New Delhi: The United States has asked Pakistan to liquidate terrorist groups operating in the country and end the establishment support for such groups, warning that if Islamabad chose not to act, Washington will find ways to achieve its objectives.
Days after US Secretary of States Rex Tillerson stopped in Islamabad for four hours to deliver a blunt message that American support to Pakistan was ''conditions-based,'' senior US officials who accompanied him on the trip signaled that Washington had devised other ways to achieve its objective of eliminating terrorist groups and stabilising Afghanistan.
"It's up to them whether or not they want to work with us,'' acting assistant secretary of state for South Asia Alice Wells said. ''And if they don't ... then we'll adjust accordingly,'' she added.
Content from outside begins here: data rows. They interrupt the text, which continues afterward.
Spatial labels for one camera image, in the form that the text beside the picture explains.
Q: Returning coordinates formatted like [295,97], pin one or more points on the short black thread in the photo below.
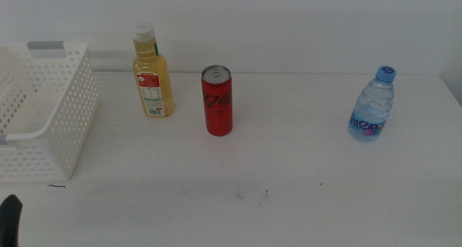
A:
[57,186]

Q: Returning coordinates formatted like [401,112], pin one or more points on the white perforated plastic basket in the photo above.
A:
[72,106]

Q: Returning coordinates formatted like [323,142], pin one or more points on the clear water bottle blue cap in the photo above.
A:
[371,106]

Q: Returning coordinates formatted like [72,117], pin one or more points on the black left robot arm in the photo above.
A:
[10,221]

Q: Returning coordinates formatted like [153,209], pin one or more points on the yellow tea bottle white cap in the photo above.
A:
[153,95]

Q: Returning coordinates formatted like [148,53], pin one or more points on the red cola can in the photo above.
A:
[217,109]

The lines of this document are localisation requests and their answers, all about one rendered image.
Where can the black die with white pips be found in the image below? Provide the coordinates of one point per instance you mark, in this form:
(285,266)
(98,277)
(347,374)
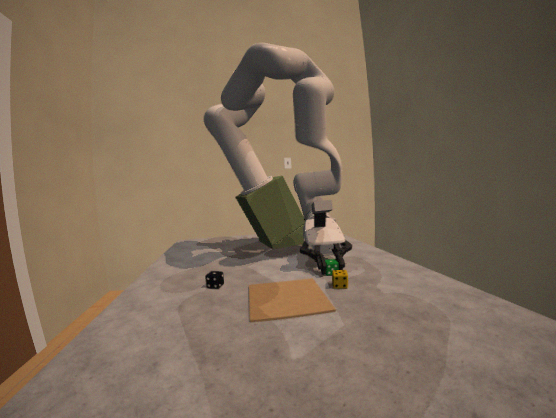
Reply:
(214,279)

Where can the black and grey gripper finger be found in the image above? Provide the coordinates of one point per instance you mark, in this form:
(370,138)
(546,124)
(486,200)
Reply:
(314,254)
(340,252)

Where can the yellow die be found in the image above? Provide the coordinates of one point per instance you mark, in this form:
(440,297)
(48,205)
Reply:
(339,279)

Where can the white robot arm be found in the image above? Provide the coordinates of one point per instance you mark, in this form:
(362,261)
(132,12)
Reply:
(309,96)

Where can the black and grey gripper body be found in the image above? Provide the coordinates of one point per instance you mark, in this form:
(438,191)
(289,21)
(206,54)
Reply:
(323,236)

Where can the orange flat mat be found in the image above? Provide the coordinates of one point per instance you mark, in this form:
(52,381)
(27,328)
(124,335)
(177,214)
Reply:
(288,299)
Dismissing Pakistan's bogus narrative - largely for its domestic consumption - that India and US are backing terror groups in Afghanistan that are attacking Pakistan, Wells said Washington wanted Pakistan to show the same commitment it made to defeat militant groups domestically to those threatening Afghanistan or India.
Pakistan's recent tactics include cooking up stories about India's alleged support to the Teherik-E-Taliban Pakistan (TTP) and tales of Indian subversives in Pakistan, for neither of which it has produced any conclusive evidence.
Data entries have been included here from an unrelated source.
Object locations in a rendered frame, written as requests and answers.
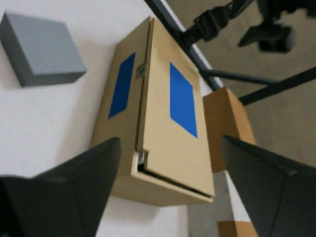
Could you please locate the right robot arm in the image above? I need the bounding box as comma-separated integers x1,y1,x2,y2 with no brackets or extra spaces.
181,0,316,50

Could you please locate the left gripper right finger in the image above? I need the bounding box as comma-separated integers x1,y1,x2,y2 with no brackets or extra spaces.
220,135,316,237

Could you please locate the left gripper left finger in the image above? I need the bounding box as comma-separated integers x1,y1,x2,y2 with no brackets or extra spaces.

It has also invoked support from (real) allies such as China, and purported allies such as Saudi Arabia, Russia, and Turkey to counter US pressure.
But the Tillerson mission has evidently ignored Pakistan's diplomatic gambits and rebuffed its self-serving narratives that have also been rejected at international forums including at the U.N., where Pakistani officials have attempted to present dossiers claiming Indian subversion in Pakistan.